TASK INSTRUCTIONS | Once you find the line with "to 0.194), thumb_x", transcribe it and all the lines that follow to the end of the data, exactly as written; skip any pictures.

RAW DATA |
____

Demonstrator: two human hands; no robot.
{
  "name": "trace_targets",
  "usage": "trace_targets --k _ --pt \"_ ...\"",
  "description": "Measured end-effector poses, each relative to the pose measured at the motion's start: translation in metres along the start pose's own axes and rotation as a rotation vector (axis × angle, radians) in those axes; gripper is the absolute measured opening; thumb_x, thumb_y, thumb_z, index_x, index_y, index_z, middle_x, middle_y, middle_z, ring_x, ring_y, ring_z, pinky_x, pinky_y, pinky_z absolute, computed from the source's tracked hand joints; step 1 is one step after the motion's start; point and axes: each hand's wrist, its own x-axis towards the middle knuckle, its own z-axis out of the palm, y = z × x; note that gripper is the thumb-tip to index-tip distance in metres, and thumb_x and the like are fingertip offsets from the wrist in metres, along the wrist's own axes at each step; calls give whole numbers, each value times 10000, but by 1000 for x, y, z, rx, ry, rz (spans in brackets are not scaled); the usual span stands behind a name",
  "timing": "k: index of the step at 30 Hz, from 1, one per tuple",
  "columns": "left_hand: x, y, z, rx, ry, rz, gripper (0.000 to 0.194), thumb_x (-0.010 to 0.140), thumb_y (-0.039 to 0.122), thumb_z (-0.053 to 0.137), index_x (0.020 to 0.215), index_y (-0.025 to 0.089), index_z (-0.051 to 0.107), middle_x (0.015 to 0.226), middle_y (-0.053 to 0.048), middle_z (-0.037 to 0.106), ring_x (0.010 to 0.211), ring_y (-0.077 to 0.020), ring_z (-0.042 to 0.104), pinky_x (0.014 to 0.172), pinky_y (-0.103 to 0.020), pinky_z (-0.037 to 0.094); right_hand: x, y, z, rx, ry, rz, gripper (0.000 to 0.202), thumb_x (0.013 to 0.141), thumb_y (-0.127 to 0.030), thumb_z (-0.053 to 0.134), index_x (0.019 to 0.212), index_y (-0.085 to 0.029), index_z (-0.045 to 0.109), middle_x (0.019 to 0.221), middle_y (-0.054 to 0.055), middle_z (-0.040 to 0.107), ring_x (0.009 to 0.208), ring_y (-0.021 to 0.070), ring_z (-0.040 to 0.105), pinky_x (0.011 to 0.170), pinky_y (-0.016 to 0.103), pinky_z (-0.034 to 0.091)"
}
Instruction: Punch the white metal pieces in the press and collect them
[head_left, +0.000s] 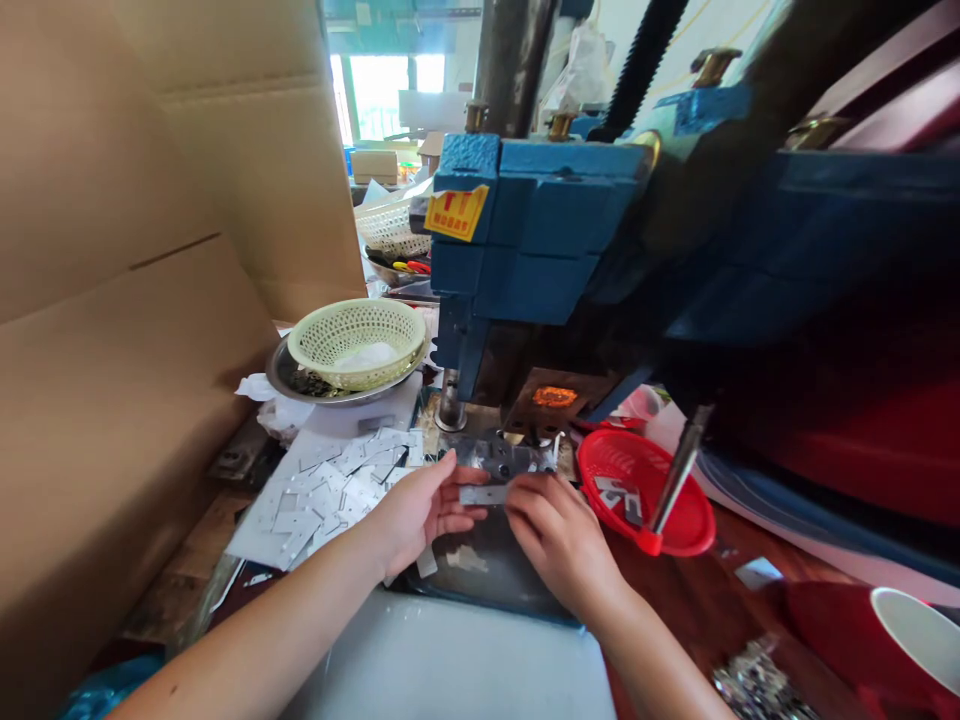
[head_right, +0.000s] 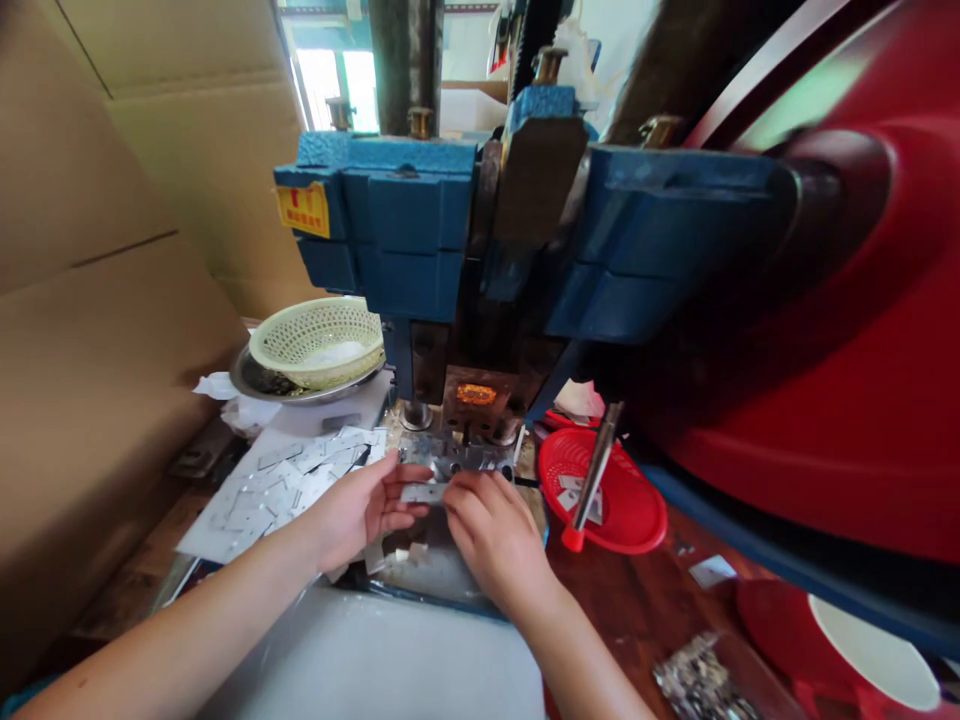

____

EXERCISE OUTPUT |
  "columns": "left_hand: x, y, z, rx, ry, rz, gripper (0.000 to 0.194), thumb_x (-0.010 to 0.140), thumb_y (-0.039 to 0.122), thumb_z (-0.053 to 0.137), index_x (0.020 to 0.215), index_y (-0.025 to 0.089), index_z (-0.051 to 0.107), middle_x (0.015 to 0.226), middle_y (-0.053 to 0.048), middle_z (-0.037 to 0.106), ring_x (0.010 to 0.211), ring_y (-0.077 to 0.020), ring_z (-0.042 to 0.104), pinky_x (0.014 to 0.172), pinky_y (-0.103 to 0.020), pinky_z (-0.037 to 0.094); right_hand: x, y, z, rx, ry, rz, gripper (0.000 to 0.202), thumb_x (0.013 to 0.141), thumb_y (-0.127 to 0.030), thumb_z (-0.053 to 0.134), index_x (0.019 to 0.212), index_y (-0.085 to 0.029), index_z (-0.045 to 0.109), middle_x (0.019 to 0.221), middle_y (-0.054 to 0.055), middle_z (-0.040 to 0.107), ring_x (0.009 to 0.208), ring_y (-0.021 to 0.070), ring_z (-0.040 to 0.105), pinky_x (0.011 to 0.170), pinky_y (-0.016 to 0.103), pinky_z (-0.034 to 0.091)"
}
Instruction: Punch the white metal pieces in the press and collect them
[head_left, +0.000s] 
[head_right, +0.000s] 

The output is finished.